[Requirement] Repeat each line of the material below without change.

[Given data]
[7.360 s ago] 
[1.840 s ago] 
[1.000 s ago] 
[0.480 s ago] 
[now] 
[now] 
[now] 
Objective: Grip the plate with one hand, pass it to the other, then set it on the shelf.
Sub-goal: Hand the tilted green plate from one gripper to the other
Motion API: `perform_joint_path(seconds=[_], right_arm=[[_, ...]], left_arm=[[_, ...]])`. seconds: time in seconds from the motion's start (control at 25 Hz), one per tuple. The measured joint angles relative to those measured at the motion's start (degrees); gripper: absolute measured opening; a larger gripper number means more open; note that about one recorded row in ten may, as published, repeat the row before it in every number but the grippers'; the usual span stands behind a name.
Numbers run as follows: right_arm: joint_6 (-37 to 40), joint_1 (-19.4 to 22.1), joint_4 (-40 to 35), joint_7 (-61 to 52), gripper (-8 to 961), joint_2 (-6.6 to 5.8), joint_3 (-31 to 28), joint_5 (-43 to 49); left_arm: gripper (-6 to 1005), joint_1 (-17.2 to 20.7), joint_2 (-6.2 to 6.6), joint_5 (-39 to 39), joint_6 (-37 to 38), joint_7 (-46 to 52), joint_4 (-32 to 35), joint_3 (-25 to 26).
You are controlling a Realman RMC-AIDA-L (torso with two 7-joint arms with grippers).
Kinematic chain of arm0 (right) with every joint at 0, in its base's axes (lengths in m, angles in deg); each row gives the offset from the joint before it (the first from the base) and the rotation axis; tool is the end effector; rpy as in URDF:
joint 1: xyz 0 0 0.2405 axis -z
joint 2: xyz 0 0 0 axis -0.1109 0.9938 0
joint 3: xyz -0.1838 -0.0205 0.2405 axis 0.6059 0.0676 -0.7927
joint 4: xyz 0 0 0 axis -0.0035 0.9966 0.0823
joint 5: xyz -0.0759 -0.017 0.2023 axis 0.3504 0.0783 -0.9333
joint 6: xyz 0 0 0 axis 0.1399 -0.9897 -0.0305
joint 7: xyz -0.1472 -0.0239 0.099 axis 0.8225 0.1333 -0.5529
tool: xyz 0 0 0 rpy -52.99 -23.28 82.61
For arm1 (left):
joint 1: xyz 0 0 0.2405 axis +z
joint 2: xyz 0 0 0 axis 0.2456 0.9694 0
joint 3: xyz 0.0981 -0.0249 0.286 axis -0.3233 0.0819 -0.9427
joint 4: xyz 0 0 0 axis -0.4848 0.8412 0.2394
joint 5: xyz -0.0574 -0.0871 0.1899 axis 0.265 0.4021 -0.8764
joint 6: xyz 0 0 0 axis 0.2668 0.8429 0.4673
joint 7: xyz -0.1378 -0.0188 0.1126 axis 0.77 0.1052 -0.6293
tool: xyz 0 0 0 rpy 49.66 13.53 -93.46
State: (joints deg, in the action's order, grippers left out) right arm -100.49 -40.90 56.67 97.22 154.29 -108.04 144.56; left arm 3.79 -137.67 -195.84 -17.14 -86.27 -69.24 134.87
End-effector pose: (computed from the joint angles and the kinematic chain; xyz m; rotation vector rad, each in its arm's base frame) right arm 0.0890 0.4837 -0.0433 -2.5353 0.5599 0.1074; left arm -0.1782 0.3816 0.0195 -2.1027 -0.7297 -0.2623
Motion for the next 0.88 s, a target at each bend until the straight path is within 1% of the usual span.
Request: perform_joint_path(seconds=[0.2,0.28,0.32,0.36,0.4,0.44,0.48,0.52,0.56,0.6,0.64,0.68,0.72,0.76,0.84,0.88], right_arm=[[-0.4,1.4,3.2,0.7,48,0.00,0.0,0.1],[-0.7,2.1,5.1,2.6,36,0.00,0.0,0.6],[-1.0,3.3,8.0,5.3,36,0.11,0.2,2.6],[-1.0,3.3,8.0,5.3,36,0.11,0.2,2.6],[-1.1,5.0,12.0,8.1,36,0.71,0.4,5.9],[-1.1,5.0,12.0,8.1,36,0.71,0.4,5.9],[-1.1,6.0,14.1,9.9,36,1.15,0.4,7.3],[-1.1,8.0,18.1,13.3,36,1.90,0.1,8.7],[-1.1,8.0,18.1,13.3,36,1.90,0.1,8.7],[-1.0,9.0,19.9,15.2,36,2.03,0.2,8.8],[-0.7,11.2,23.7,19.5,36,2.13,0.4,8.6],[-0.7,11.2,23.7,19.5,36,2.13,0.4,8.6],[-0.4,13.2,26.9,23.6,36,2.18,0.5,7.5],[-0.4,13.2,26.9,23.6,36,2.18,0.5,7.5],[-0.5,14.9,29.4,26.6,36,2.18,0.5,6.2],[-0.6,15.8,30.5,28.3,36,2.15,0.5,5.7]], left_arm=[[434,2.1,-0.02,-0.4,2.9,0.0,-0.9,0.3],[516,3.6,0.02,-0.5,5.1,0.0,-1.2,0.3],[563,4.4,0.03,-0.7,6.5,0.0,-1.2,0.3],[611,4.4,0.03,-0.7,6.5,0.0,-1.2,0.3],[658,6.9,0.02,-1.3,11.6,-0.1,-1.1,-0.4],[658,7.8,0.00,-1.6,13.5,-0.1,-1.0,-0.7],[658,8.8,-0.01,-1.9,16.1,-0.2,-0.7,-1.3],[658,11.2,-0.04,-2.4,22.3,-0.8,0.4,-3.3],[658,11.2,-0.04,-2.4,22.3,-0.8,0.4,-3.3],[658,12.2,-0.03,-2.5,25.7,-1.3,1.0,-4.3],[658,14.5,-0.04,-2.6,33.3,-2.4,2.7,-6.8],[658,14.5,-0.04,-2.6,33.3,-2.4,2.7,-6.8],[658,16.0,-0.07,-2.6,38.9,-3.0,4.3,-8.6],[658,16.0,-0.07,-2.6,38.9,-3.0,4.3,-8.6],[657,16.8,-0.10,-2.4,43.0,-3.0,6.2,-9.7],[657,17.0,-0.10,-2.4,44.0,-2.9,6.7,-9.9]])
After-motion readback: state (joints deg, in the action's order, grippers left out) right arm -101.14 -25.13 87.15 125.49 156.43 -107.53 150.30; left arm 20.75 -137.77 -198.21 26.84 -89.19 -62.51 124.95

[Answer to the problem]
[7.360 s ago] 
[1.840 s ago] 
[1.000 s ago] 
[0.480 s ago] 
[now] 
[now] 
[now] 
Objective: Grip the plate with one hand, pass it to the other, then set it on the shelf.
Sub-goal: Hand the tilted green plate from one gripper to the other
Motion API: `perform_joint_path(seconds=[_], right_arm=[[_, ...]], left_arm=[[_, ...]])`. seconds: time in seconds from the motion's start (control at 25 Hz), one per tuple. The measured joint angles relative to those measured at the motion's start (degrees); gripper: absolute measured opening; a larger gripper number means more open; note that about one recorded row in ten may, as published, repeat the row before it in every number but the grippers'; the usual span stands behind a name.
Numbers run as follows: right_arm: joint_6 (-37 to 40), joint_1 (-19.4 to 22.1), joint_4 (-40 to 35), joint_7 (-61 to 52), gripper (-8 to 961), joint_2 (-6.6 to 5.8), joint_3 (-31 to 28), joint_5 (-43 to 49); left_arm: gripper (-6 to 1005), joint_1 (-17.2 to 20.7), joint_2 (-6.2 to 6.6), joint_5 (-39 to 39), joint_6 (-37 to 38), joint_7 (-46 to 52), joint_4 (-32 to 35), joint_3 (-25 to 26).
You are controlling a Realman RMC-AIDA-L (torso with two 7-joint arms with grippers).
Kinematic chain of arm0 (right) with every joint at 0, in its base's axes (lengths in m, angles in deg); each row gives the offset from the joint before it (the first from the base) and the rotation axis; tool is the end effector; rpy as in URDF:
joint 1: xyz 0 0 0.2405 axis -z
joint 2: xyz 0 0 0 axis -0.1109 0.9938 0
joint 3: xyz -0.1838 -0.0205 0.2405 axis 0.6059 0.0676 -0.7927
joint 4: xyz 0 0 0 axis -0.0035 0.9966 0.0823
joint 5: xyz -0.0759 -0.017 0.2023 axis 0.3504 0.0783 -0.9333
joint 6: xyz 0 0 0 axis 0.1399 -0.9897 -0.0305
joint 7: xyz -0.1472 -0.0239 0.099 axis 0.8225 0.1333 -0.5529
tool: xyz 0 0 0 rpy -52.99 -23.28 82.61
For arm1 (left):
joint 1: xyz 0 0 0.2405 axis +z
joint 2: xyz 0 0 0 axis 0.2456 0.9694 0
joint 3: xyz 0.0981 -0.0249 0.286 axis -0.3233 0.0819 -0.9427
joint 4: xyz 0 0 0 axis -0.4848 0.8412 0.2394
joint 5: xyz -0.0574 -0.0871 0.1899 axis 0.265 0.4021 -0.8764
joint 6: xyz 0 0 0 axis 0.2668 0.8429 0.4673
joint 7: xyz -0.1378 -0.0188 0.1126 axis 0.77 0.1052 -0.6293
tool: xyz 0 0 0 rpy 49.66 13.53 -93.46
State: (joints deg, in the action's order, grippers left out) right arm -100.49 -40.90 56.67 97.22 154.29 -108.04 144.56; left arm 3.79 -137.67 -195.84 -17.14 -86.27 -69.24 134.87
End-effector pose: (computed from the joint angles and the kinematic chain; xyz m; rotation vector rad, each in its arm's base frame) right arm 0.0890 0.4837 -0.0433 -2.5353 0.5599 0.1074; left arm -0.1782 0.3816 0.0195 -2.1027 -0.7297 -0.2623
Motion for the next 0.88 s, a target at each bend until the straight path is within 1% of the usual span.
Request: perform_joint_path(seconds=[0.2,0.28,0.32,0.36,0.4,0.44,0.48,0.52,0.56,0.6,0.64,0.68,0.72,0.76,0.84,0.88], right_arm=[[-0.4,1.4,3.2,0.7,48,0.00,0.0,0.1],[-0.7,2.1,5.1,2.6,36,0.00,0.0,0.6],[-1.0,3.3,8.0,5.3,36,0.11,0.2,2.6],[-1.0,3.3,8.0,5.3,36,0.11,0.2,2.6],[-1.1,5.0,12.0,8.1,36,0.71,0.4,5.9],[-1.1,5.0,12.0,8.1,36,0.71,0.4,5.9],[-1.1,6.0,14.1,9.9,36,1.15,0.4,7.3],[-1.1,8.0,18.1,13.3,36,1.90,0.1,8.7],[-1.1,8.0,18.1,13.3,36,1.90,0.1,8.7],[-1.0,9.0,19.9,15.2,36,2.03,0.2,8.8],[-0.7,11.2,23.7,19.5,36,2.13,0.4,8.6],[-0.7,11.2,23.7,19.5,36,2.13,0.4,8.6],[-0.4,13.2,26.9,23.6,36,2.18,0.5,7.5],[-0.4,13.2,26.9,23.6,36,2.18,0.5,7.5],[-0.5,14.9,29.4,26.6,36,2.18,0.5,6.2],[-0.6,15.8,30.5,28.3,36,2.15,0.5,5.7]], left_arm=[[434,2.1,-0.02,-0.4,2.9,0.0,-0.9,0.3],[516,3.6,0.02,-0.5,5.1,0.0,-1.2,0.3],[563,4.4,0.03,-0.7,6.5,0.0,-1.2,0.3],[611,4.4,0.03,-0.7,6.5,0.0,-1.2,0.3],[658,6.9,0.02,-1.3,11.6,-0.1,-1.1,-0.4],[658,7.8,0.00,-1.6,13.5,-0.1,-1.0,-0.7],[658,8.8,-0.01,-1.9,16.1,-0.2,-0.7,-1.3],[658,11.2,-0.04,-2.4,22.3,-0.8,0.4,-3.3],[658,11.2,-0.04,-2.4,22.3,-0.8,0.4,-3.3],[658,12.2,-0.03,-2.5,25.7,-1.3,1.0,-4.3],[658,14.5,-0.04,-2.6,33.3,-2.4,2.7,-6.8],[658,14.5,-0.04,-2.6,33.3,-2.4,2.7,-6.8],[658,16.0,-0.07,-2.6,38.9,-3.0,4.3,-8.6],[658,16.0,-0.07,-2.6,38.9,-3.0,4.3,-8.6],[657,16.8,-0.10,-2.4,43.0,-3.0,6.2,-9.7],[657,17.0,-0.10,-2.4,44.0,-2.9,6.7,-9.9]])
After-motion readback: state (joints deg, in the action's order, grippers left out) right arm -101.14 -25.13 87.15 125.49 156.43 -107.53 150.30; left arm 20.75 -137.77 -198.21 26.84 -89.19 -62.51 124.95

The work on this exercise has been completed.